Background information
- Also known as: "Uncle" Lionel Batiste
- Born: Lionel Batiste February 11, 1931 New Orleans, Louisiana, US
- Died: July 8, 2012 (aged 81)
- Genres: Jazz, blues
- Occupation: Singer
- Instruments: Vocals, bass drum

= Lionel Batiste =

American jazz, and blues musician

"Uncle" Lionel Paul Batiste Sr. (February 11, 1931 – July 8, 2012) was an American jazz and blues musician and singer from New Orleans.

== Biography ==
He began his music career at the age of 11 playing bass drum with the Square Deal Social & Pleasure Club.
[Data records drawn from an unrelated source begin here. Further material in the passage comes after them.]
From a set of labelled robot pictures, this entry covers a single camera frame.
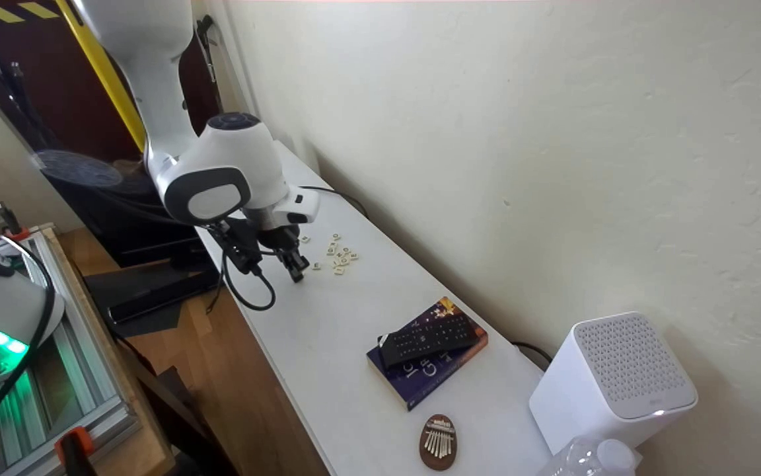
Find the black speaker cable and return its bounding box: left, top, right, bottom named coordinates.
left=511, top=338, right=556, bottom=373

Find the black remote control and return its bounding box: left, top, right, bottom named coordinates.
left=378, top=314, right=481, bottom=369

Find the black thick cable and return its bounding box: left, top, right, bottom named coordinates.
left=0, top=231, right=61, bottom=461

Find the yellow diagonal stripe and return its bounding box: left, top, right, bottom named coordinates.
left=50, top=0, right=153, bottom=158

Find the aluminium frame rail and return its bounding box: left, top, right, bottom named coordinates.
left=0, top=221, right=140, bottom=476

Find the yellow black hazard tape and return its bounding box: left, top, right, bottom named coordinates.
left=0, top=0, right=64, bottom=32

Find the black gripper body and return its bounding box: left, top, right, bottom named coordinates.
left=259, top=219, right=310, bottom=256

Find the black hanging wall cable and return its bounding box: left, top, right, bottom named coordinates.
left=189, top=14, right=228, bottom=117

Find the black low bench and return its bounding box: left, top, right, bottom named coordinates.
left=82, top=254, right=228, bottom=338

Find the black cabinet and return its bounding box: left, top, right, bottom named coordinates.
left=39, top=142, right=226, bottom=270

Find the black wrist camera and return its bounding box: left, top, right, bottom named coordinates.
left=206, top=219, right=265, bottom=277

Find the brown oval kalimba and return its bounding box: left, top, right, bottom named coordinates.
left=417, top=412, right=463, bottom=474

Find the purple blue book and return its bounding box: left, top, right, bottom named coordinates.
left=364, top=297, right=491, bottom=412

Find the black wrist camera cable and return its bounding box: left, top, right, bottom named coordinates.
left=220, top=250, right=281, bottom=314

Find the white cube speaker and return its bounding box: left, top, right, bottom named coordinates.
left=526, top=309, right=701, bottom=458

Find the orange clamp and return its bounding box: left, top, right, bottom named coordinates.
left=50, top=426, right=101, bottom=476

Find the small dark post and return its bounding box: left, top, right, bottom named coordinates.
left=0, top=198, right=27, bottom=239

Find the wooden board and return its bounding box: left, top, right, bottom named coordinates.
left=46, top=221, right=179, bottom=476

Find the black stand leg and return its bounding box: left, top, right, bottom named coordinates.
left=115, top=332, right=242, bottom=476

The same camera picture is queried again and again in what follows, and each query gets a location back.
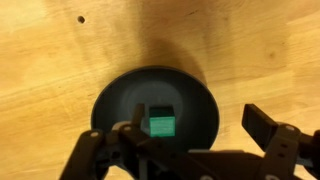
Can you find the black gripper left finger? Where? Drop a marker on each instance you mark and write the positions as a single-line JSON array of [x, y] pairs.
[[100, 150]]

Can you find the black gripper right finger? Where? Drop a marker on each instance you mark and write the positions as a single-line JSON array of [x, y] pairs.
[[286, 146]]

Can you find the green block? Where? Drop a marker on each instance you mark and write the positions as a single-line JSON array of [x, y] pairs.
[[161, 121]]

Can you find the black bowl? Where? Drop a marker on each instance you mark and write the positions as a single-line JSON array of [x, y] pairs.
[[193, 100]]

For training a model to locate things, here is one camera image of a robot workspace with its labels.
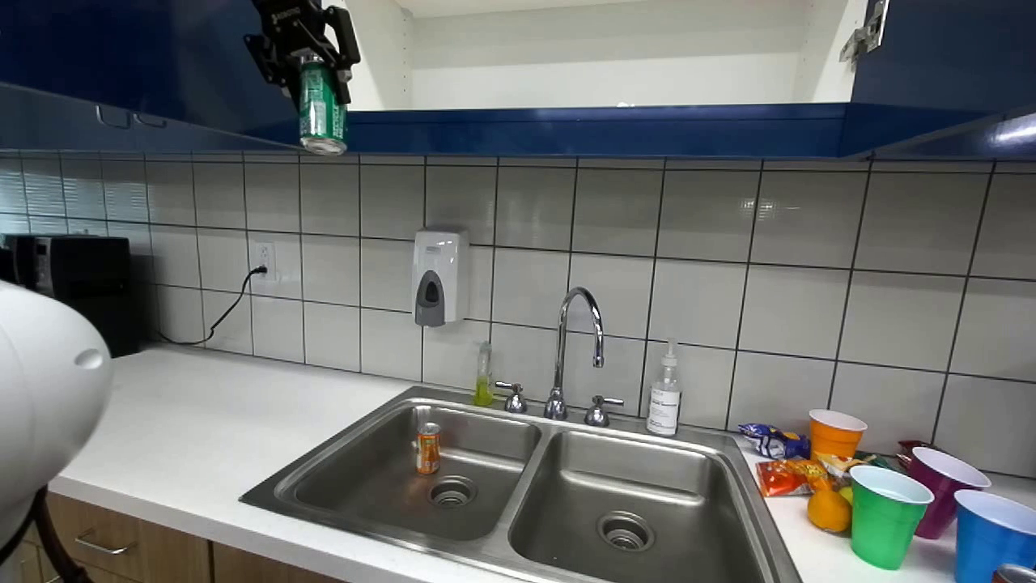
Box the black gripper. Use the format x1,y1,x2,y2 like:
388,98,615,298
242,0,362,107

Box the green soda can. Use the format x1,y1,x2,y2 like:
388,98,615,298
296,59,349,154

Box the open white interior cabinet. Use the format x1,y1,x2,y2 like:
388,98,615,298
241,0,974,162

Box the orange soda can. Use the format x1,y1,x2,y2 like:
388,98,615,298
416,417,443,479

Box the silver cabinet hinge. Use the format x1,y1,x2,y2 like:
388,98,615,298
840,0,894,64

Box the black countertop appliance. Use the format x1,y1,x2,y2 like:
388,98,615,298
0,232,156,356

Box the yellow-green dish soap bottle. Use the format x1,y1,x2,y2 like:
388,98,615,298
469,339,498,410

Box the chrome gooseneck faucet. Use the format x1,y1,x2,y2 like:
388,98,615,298
540,286,608,421

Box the clear pump bottle white label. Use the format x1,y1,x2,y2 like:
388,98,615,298
643,339,687,441

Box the wooden base drawers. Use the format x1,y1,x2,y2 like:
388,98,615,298
42,489,338,583

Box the stainless steel double sink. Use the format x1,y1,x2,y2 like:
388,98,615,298
237,384,804,583

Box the blue chip bag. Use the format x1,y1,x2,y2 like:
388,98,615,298
736,421,812,463

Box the orange snack bag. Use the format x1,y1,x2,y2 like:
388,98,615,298
753,452,855,498

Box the orange plastic cup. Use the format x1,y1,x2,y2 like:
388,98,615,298
805,409,870,463

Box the orange fruit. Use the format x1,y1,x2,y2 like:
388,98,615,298
804,479,855,537

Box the green plastic cup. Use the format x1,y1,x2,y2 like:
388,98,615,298
850,463,935,573

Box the purple plastic cup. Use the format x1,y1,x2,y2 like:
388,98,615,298
900,444,994,540

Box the blue plastic cup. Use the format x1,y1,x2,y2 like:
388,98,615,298
952,485,1036,583

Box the white wall outlet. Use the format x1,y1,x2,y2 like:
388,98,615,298
251,238,279,286

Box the white wall soap dispenser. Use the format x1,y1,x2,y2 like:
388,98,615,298
411,227,465,331

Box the black power cord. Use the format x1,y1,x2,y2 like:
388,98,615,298
160,262,271,351

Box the chrome faucet handle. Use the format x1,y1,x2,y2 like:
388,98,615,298
584,393,628,428
494,379,532,416

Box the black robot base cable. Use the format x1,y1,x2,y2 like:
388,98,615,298
27,485,71,583

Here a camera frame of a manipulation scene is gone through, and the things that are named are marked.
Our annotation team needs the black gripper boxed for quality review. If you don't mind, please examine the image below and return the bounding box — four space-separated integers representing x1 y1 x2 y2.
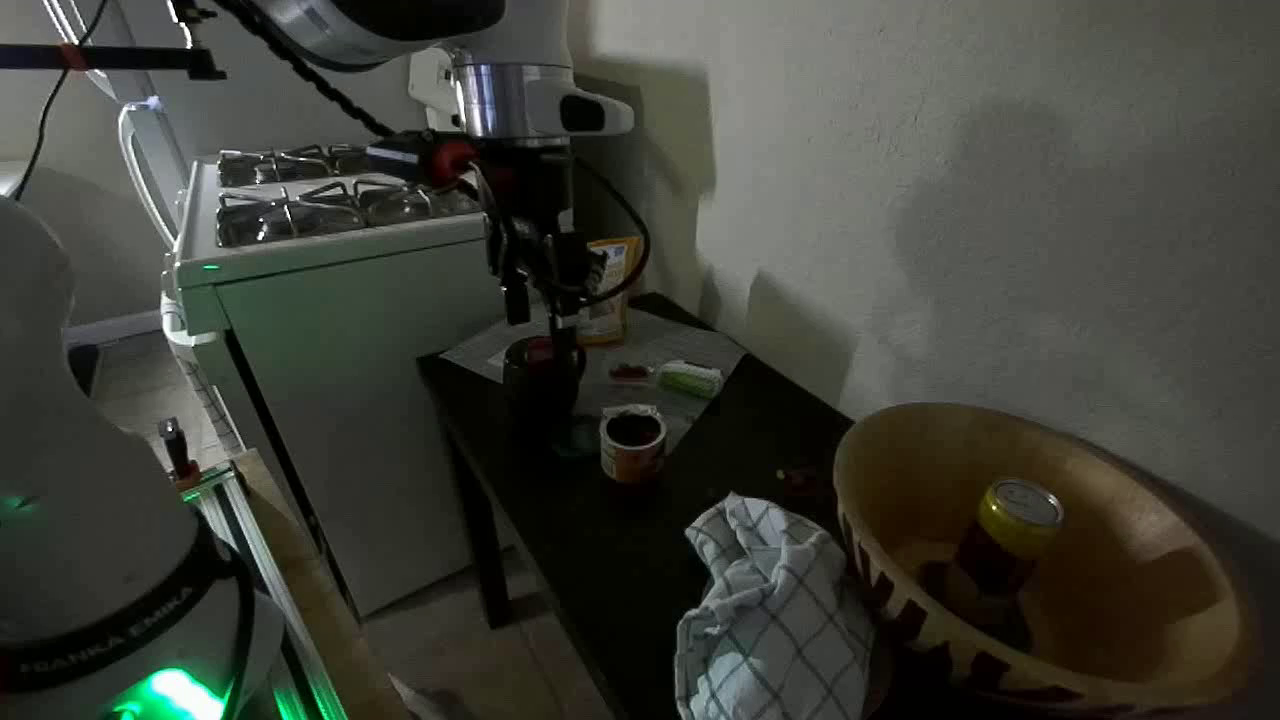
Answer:
477 135 592 358

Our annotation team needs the grey placemat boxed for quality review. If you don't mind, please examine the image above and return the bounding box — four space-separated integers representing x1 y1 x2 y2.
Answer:
434 306 753 454

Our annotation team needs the yellow carton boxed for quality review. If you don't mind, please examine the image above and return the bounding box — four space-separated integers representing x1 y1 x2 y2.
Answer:
571 232 648 351

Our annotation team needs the dark brown mug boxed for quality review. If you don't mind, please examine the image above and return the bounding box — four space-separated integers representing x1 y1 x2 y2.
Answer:
498 331 589 448

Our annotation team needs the white gas stove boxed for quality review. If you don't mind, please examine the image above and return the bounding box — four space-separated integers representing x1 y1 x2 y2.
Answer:
155 135 536 620

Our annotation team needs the black table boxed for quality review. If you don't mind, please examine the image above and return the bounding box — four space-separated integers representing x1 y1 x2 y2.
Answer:
417 292 1280 720

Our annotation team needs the wooden plank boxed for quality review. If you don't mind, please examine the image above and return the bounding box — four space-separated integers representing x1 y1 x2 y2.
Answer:
231 452 402 720

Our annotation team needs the white green checkered cloth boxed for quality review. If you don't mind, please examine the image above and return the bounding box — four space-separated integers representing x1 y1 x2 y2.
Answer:
673 490 885 720

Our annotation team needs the red tipped tool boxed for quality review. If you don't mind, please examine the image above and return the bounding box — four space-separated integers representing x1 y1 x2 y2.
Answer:
155 410 204 490

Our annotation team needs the black mounting bar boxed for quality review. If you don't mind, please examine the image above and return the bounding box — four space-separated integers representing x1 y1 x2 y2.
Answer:
0 39 226 80

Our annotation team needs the dark jar yellow lid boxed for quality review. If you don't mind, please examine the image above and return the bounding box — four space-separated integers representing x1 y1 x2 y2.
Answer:
951 474 1066 607

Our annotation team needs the patterned wooden bowl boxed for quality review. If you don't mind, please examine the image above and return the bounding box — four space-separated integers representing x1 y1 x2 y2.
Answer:
828 399 1255 713

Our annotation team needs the black cable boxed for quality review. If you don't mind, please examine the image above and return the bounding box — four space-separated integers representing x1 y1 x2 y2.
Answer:
215 0 656 315

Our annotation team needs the silver metal rail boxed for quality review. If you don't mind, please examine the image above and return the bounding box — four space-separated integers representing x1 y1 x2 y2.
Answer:
175 467 334 720

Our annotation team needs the white hose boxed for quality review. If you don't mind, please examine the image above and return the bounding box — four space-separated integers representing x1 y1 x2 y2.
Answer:
114 92 193 250

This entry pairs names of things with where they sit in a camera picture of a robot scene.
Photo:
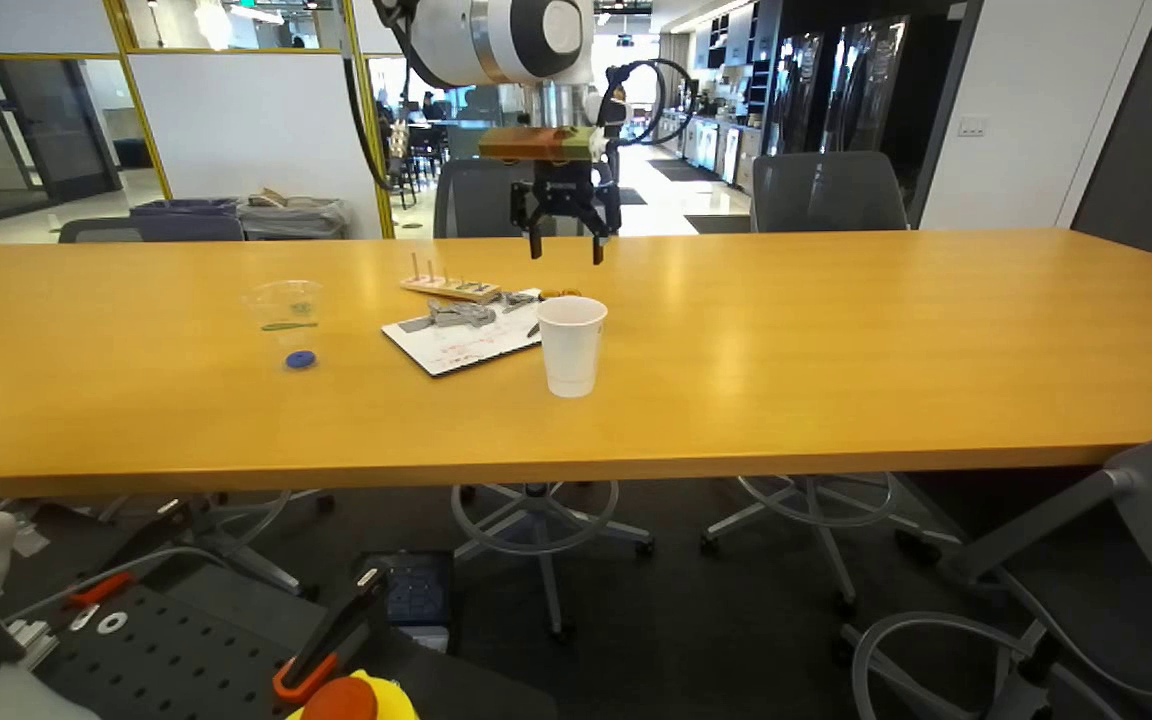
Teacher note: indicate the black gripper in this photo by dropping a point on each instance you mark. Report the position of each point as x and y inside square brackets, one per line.
[566, 185]

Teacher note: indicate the crumpled grey tape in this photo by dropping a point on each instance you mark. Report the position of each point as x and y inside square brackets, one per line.
[451, 317]

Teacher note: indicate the white paper sheet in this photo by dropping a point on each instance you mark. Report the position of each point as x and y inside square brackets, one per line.
[458, 350]

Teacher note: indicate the clear plastic cup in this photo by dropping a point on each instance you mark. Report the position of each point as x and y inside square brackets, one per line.
[291, 312]

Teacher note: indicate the dark blue upholstered chair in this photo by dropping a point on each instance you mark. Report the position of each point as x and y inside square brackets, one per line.
[191, 220]

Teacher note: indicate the black star base office chair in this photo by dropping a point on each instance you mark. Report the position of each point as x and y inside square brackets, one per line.
[248, 525]

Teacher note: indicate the dark mesh office chair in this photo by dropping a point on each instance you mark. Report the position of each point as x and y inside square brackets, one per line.
[479, 201]

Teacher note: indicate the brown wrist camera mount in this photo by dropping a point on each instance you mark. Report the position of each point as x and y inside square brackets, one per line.
[537, 146]

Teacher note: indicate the grey mesh office chair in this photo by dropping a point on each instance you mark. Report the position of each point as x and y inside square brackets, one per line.
[831, 188]

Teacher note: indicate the grey armrest office chair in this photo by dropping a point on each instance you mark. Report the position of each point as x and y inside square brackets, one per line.
[1139, 533]

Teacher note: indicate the small orange tool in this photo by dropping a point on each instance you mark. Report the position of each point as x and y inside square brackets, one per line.
[103, 591]

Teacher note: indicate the grey star base office chair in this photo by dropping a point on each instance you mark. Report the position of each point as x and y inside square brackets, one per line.
[816, 515]

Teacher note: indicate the black glass door fridge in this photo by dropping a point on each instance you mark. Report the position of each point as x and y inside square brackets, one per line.
[871, 83]

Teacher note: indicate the dark blue box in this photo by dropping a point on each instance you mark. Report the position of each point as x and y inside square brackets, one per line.
[416, 600]

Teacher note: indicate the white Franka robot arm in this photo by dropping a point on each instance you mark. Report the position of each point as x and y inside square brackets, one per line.
[497, 42]

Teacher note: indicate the black perforated plate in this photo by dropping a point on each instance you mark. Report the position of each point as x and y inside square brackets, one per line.
[162, 652]

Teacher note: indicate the black office chair base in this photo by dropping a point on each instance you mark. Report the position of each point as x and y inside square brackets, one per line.
[540, 525]

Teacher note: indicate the yellow red emergency stop button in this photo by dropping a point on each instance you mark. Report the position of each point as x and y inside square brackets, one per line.
[356, 697]

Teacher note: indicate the white paper cup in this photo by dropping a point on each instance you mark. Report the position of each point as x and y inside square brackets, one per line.
[572, 346]

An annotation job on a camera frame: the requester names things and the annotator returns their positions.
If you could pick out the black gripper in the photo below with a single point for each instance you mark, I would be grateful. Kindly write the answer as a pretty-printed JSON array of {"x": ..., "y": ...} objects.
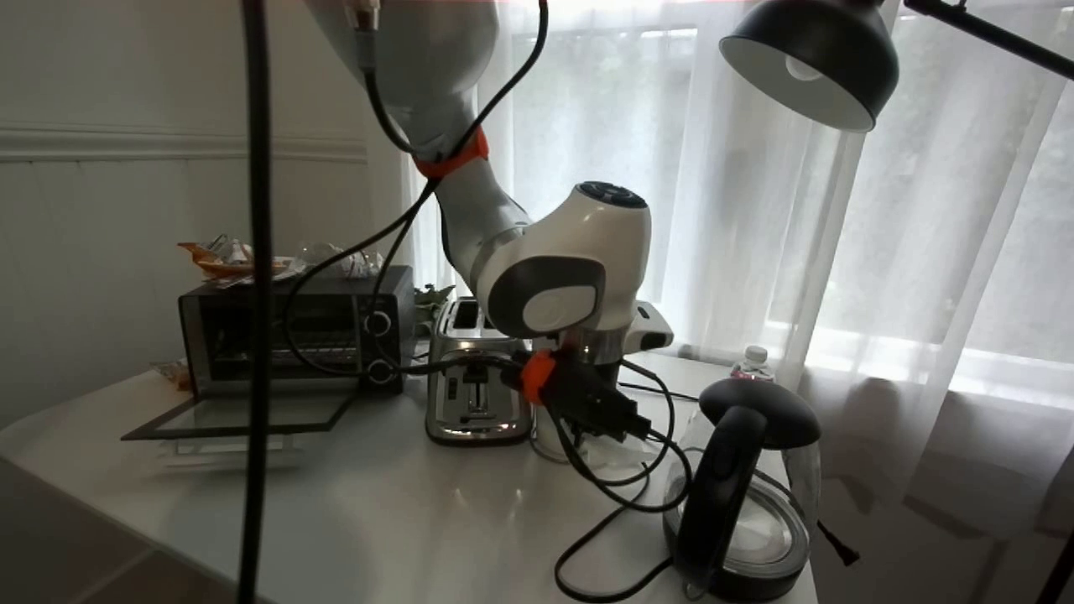
[{"x": 591, "y": 398}]

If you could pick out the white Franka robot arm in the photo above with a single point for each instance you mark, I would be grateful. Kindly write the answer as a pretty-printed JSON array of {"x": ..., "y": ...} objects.
[{"x": 549, "y": 270}]

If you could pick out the black toaster oven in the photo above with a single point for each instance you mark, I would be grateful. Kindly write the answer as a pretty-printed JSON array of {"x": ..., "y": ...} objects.
[{"x": 323, "y": 337}]

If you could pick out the small green plant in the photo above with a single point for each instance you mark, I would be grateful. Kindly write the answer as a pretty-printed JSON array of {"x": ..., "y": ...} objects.
[{"x": 431, "y": 296}]

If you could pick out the silver two-slot toaster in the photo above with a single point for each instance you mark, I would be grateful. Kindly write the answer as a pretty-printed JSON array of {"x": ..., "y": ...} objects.
[{"x": 475, "y": 398}]

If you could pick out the white sheer curtain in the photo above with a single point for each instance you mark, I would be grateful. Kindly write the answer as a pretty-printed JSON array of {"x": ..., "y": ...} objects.
[{"x": 783, "y": 245}]

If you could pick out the black glass electric kettle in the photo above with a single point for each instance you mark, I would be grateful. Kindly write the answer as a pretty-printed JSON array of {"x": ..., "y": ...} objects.
[{"x": 743, "y": 490}]

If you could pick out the crumpled clear plastic wrap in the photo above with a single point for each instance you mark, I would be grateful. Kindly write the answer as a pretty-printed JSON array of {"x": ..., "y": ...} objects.
[{"x": 336, "y": 258}]

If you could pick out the small clear bottle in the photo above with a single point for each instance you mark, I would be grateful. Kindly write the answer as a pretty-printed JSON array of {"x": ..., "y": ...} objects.
[{"x": 753, "y": 360}]

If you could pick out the plate with wrapped bread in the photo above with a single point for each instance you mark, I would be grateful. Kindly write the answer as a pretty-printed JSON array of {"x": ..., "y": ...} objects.
[{"x": 222, "y": 258}]

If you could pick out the black desk lamp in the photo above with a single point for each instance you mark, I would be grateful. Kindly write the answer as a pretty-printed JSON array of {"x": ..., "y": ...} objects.
[{"x": 811, "y": 50}]
He was the bass drummer, vocalist and assistant leader of the Treme Brass Band; known for his kazoo playing and singing as well, and has recorded a CD as a vocalist.

Besides inspiring younger musicians with his playing, he served as a role model to many of them: trumpeter Kermit Ruffins calls Batiste his "total influence," saying that Batiste "taught [him] how to act, how to dress, how to feel about life." Internationally, Batiste has served as leader of the daily Moldejazz parade since 2000. He was king of the Krewe du Vieux for 2003.

Batiste died in 2012 and had a Catholic funeral at the Mahalia Jackson Theater of the Performing Arts.

== Collaborations ==
With Elvis Costello
- Spike (Warner Bros. Records, 1989)
- Mighty Like a Rose (Warner Bros. Records, 1991)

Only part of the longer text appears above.